You Can Now Pay Your USCIS Filing Fees Using Credit, 
Debit and Even Gift Cards!
The USCIS recently provided the option of paying immigration application fees by credit card, including: Visa, MasterCard, American Express, Discover, even gift and prepaid cards. 

To use the new service, applicants must download and complete form G-1450, then place the completed and signed form on top of the application. However, note that and a credit card payment cannot be combined with a check or money order to make the required USCIS filing fee on the same one application. For instance, if the Naturalization application filing fee of $725 is to be paid using a credit card, the payment cannot be broken up between a combination of a credit card and a check. The entire payment must be made by either credit card or check.
Affidavits of Support Are Not Required For Certain Minor Children Of U.S. Citizens
Children of a U.S. Citizen parent who are under age 18 at the time of immigrating, are not required to have an Affidavit of Support filed on their behalf? Eligible children under age 18 who become U.S. Residents (Green Card holders) and by operation of law, automatically become U.S. Citizens, are not required to have an Affidavit of Support filed on their behalf. 

This is true for children immigrating from abroad through a U.S. Consulate, as well as children adjusting status to U.S. Residency inside the U.S. through a U.S. Citizen biological parent. In these cases, the U.S. Citizen parent must file form I-864W, Intending Immigrant's Affidavit of Support Exemption, instead of form I-864 Affidavit of Support. 

Federal Appeals Court Blocks Trump From Terminating DACA!
In yet another blow to the Trump Administration’s attempt to end DACA, the U.S. Court of Appeals for the Ninth Circuit ruled against Trump last week, forcing him to continue the DACA program. In its decision, the court upheld a lower court’s decision which prevented the administration from terminating the Deferred Action for Childhood Arrivals (DACA) program. 

The court noted it was created because of the "cruelty and wastefulness of deporting productive young people to countries with which they have no ties." The recent decision comes in response to Trump’s announcement last Fall to cancel the DACA program and resulting lawsuits filed by numerous states seeking to prevent Trump from terminating the DACA program. 
Trump Issues Proclamation Placing New Restrictions On Asylum Applications
As Deportations Reach Record High, USCIS 
Expands Immigration Categories For Removal
As part of the Trump’s “zero tolerance” policy, his administration has been ramping up immigration enforcement across all areas of immigration, both legal and illegal since taking office. 

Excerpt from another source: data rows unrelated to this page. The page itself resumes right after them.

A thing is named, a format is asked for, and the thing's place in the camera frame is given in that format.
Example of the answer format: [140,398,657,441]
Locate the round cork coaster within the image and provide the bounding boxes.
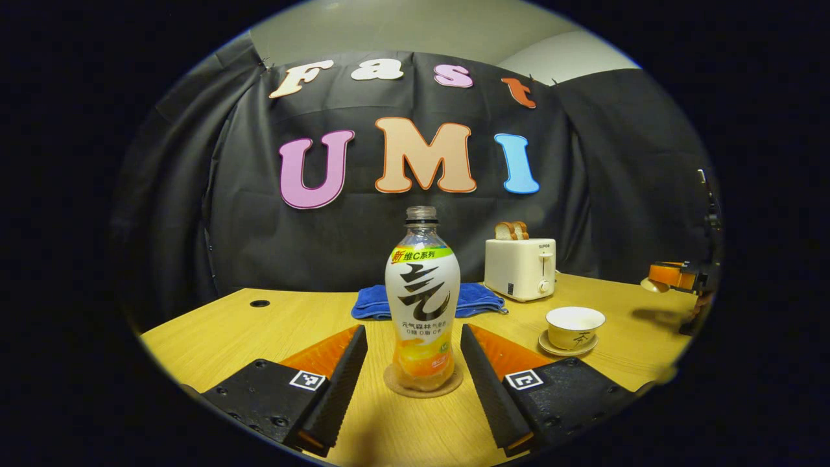
[383,362,464,398]

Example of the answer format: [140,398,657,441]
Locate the black backdrop cloth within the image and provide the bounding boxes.
[110,32,724,325]

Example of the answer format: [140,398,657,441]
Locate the blue folded towel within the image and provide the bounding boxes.
[351,282,508,321]

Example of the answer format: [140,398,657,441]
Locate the cream ceramic saucer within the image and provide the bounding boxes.
[538,329,599,358]

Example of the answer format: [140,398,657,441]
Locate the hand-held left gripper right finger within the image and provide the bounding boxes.
[460,323,652,457]

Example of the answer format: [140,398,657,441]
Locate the white toaster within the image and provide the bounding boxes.
[484,237,558,303]

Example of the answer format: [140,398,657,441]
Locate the cream ceramic teacup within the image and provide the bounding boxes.
[546,306,606,351]

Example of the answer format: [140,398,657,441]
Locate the clear water bottle white label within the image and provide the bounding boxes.
[385,206,462,392]

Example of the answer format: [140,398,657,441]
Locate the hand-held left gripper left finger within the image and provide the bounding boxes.
[188,324,368,458]

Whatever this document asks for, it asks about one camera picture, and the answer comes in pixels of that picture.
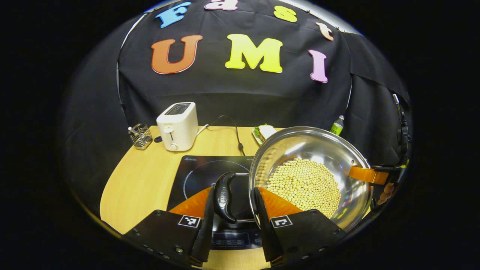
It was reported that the pile of soybeans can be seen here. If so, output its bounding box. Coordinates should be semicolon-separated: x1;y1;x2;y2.
267;158;342;219

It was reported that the white toaster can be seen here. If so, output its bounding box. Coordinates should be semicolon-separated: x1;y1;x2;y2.
156;102;199;152

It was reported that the black induction cooktop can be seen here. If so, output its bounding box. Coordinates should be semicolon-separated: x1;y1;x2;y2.
167;156;263;251

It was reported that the black power cable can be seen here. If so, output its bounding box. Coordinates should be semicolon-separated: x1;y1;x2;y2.
204;115;246;156

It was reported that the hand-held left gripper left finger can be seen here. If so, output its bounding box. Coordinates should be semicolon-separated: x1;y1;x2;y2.
121;186;215;267

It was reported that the green drink bottle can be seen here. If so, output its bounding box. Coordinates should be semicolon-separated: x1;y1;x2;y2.
330;115;345;136

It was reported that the black backdrop cloth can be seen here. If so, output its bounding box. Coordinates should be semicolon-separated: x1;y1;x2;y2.
62;0;413;210

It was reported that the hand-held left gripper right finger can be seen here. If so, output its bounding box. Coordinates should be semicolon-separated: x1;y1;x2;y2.
253;186;347;267

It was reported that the steel pot with black handle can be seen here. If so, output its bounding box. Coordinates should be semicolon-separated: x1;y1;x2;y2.
213;126;374;232

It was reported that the clear utensil holder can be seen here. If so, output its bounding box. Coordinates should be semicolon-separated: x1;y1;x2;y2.
128;123;153;150

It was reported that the plate with sandwich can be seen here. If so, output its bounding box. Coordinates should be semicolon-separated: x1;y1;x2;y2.
252;124;279;146

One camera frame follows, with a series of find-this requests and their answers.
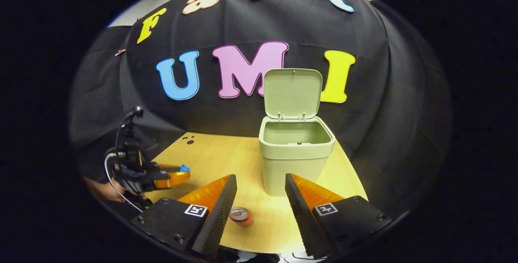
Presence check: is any pale green desktop garbage bin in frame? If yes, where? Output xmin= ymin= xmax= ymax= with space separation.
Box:
xmin=258 ymin=68 xmax=336 ymax=197

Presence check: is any left hand-held gripper cable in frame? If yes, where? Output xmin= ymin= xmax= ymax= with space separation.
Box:
xmin=104 ymin=152 xmax=144 ymax=214

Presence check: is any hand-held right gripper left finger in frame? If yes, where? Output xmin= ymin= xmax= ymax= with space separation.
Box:
xmin=129 ymin=174 xmax=238 ymax=260

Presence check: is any black backdrop cloth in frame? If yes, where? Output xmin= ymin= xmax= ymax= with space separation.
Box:
xmin=70 ymin=0 xmax=452 ymax=215

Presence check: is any wooden desktop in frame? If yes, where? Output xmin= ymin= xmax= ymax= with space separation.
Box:
xmin=144 ymin=132 xmax=369 ymax=255

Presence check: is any red pop can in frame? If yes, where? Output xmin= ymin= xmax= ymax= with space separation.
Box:
xmin=229 ymin=207 xmax=254 ymax=227

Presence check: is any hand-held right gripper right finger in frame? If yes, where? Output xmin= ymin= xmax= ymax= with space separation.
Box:
xmin=285 ymin=173 xmax=393 ymax=259

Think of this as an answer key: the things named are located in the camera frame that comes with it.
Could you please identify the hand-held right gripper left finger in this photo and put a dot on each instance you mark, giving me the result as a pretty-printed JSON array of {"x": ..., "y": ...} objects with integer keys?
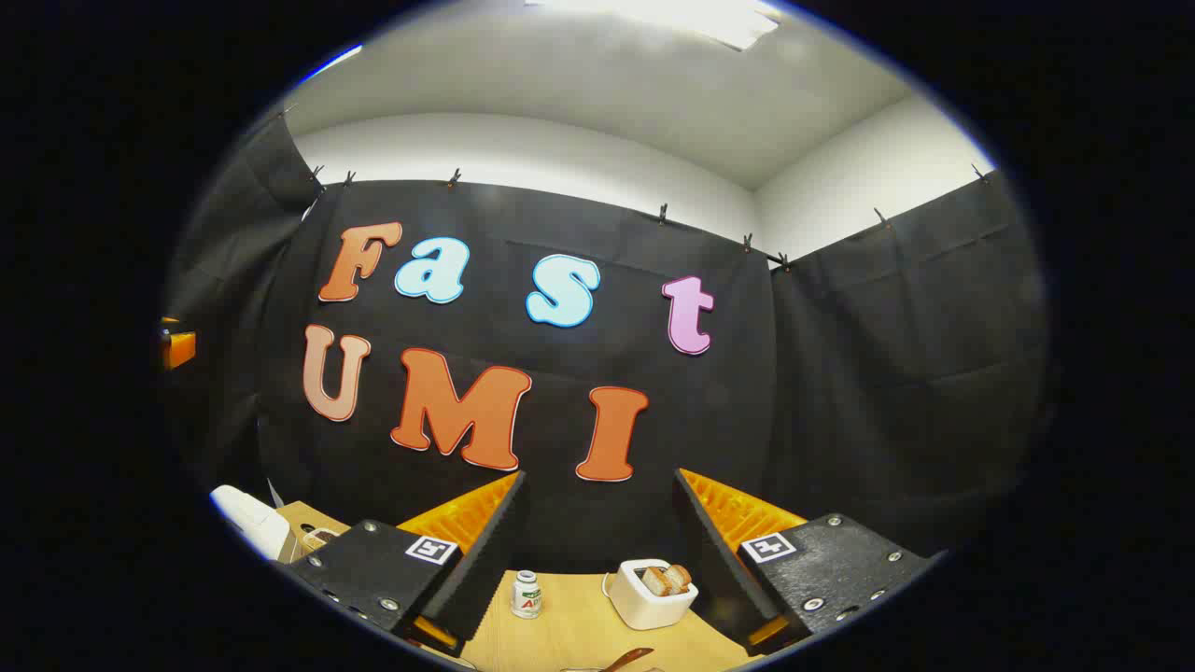
[{"x": 485, "y": 560}]

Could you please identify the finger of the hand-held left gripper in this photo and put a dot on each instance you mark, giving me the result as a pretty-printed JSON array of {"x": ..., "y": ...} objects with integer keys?
[{"x": 177, "y": 345}]

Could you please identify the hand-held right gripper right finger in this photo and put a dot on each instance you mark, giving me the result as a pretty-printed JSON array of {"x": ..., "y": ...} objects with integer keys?
[{"x": 719, "y": 569}]

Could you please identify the brown wooden spoon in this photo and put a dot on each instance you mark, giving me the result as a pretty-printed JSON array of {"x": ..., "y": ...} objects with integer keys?
[{"x": 630, "y": 658}]

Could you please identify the toasted bread slice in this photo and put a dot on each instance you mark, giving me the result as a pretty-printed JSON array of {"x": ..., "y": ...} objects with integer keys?
[
  {"x": 656, "y": 580},
  {"x": 680, "y": 576}
]

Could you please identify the white drink bottle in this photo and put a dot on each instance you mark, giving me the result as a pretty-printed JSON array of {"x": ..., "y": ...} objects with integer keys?
[{"x": 527, "y": 595}]

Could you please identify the white toaster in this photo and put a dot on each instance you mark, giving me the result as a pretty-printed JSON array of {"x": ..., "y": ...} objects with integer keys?
[{"x": 649, "y": 607}]

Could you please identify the black backdrop cloth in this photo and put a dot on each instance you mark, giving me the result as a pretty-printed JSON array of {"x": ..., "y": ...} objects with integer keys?
[{"x": 840, "y": 392}]

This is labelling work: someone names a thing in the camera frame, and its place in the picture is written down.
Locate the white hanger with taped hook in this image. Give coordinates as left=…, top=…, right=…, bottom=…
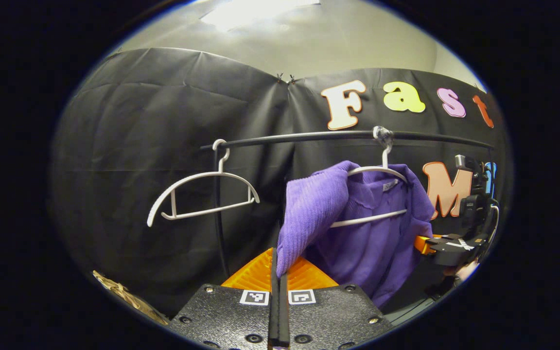
left=330, top=126, right=409, bottom=229

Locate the purple knitted cardigan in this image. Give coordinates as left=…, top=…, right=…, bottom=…
left=276, top=160, right=436, bottom=309

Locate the black backdrop cloth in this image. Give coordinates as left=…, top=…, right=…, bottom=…
left=49, top=47, right=509, bottom=316

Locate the black metal clothes rack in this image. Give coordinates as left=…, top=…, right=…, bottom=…
left=201, top=129, right=494, bottom=280

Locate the tan crumpled cloth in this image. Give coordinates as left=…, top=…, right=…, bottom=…
left=93, top=270, right=170, bottom=325

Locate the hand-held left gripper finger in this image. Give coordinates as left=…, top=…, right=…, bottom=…
left=168, top=247, right=280, bottom=350
left=280, top=255, right=393, bottom=350

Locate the ceiling light panel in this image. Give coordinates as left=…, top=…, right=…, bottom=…
left=200, top=0, right=322, bottom=32

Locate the white plastic hanger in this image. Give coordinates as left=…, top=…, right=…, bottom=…
left=146, top=139, right=261, bottom=228

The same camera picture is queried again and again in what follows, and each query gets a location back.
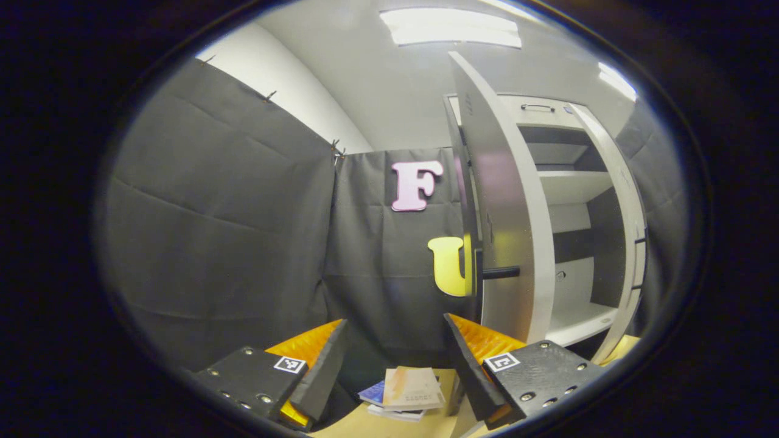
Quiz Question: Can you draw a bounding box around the white cover book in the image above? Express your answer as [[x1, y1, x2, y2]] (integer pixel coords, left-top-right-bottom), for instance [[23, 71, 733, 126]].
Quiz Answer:
[[367, 401, 427, 422]]

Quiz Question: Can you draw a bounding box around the blue cover book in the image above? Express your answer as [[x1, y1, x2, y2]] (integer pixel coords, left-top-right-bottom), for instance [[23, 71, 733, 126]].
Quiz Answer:
[[358, 380, 390, 405]]

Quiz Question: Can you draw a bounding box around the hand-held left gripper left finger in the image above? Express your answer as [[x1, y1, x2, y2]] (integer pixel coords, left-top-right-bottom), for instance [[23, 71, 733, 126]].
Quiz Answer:
[[195, 318, 349, 429]]

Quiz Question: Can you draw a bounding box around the pale orange cover book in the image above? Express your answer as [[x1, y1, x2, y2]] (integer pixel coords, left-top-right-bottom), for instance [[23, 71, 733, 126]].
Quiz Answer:
[[383, 367, 446, 411]]

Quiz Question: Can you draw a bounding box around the grey and white cabinet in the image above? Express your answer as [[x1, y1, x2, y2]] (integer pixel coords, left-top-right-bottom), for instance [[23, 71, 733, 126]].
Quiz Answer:
[[447, 92, 634, 360]]

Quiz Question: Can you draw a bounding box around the white cabinet door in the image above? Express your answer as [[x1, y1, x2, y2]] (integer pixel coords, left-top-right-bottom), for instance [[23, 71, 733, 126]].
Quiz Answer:
[[447, 50, 556, 438], [569, 103, 647, 366]]

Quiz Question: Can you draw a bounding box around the black backdrop cloth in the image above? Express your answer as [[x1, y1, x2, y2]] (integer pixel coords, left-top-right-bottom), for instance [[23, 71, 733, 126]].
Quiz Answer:
[[97, 58, 484, 373], [615, 100, 688, 317]]

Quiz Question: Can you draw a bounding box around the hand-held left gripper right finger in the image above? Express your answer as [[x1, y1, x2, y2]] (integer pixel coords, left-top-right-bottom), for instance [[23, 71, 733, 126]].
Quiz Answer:
[[443, 313, 606, 429]]

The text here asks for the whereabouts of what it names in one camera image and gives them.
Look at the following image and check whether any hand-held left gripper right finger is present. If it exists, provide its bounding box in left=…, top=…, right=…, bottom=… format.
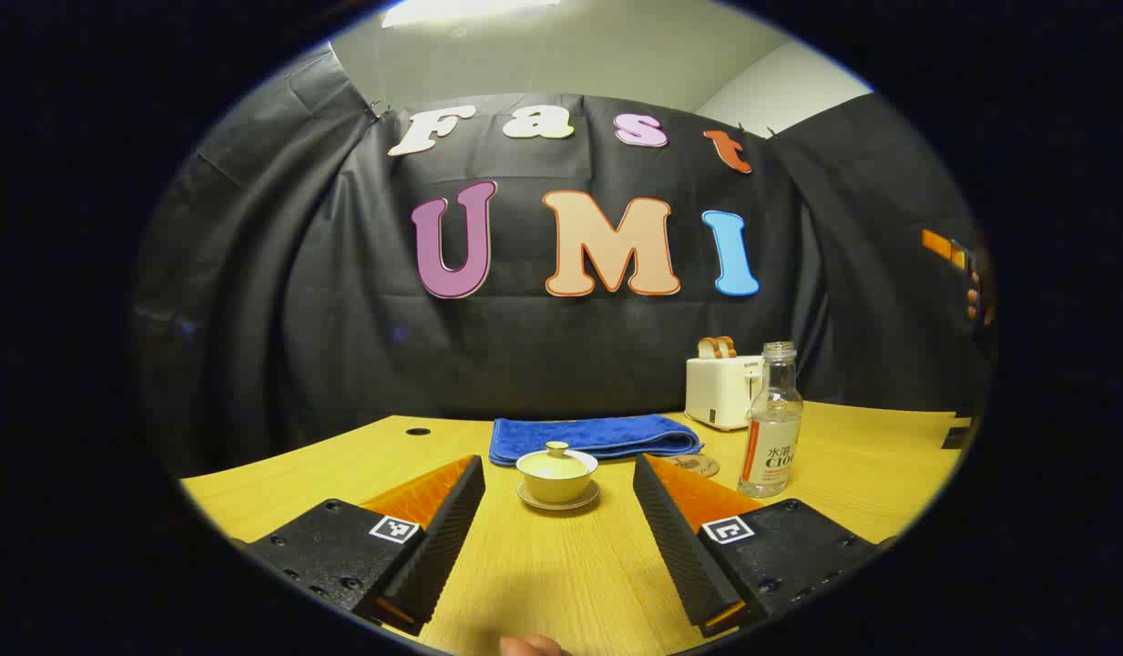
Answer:
left=632, top=454, right=890, bottom=639

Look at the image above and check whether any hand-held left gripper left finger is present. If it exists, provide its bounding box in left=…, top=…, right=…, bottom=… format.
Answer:
left=242, top=454, right=486, bottom=637

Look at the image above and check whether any cream teacup lid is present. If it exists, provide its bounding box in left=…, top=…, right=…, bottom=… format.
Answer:
left=517, top=441, right=599, bottom=480

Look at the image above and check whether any clear water bottle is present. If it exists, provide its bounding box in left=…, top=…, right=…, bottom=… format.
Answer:
left=738, top=342, right=804, bottom=498

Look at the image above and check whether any cream saucer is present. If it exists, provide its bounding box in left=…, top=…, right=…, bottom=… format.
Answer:
left=516, top=480, right=602, bottom=512

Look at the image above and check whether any blue folded towel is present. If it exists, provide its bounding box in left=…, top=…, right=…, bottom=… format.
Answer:
left=488, top=414, right=704, bottom=467

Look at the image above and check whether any white toaster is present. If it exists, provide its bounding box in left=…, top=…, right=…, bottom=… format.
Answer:
left=685, top=355, right=767, bottom=432

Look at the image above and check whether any black backdrop cloth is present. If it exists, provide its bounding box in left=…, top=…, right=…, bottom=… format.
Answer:
left=133, top=41, right=990, bottom=479

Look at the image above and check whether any ceiling light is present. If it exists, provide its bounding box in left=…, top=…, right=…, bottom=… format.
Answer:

As a result, a newly released report finds that deportations have skyrocketed over the past year, hitting a record high of 287,741 for 2018, according to Syracuse University's Transactional Records Access Clearinghouse (TRAC). More non-criminal immigrants were removed from the U.S. than ever in past years.
Question: My wife came to Miami legally in 2012 then changed over to a student. She graduated with her associates degree in 2014 and then never left. We met last year I 2017 and recently got married. We have been reading about this new deportation law and saw that it includes the form i-485 for residency. That is the form we need to file for my wifes immigration case. We are afraid that if we file it, she could get deported because her status expired. Can you please help us on this matter?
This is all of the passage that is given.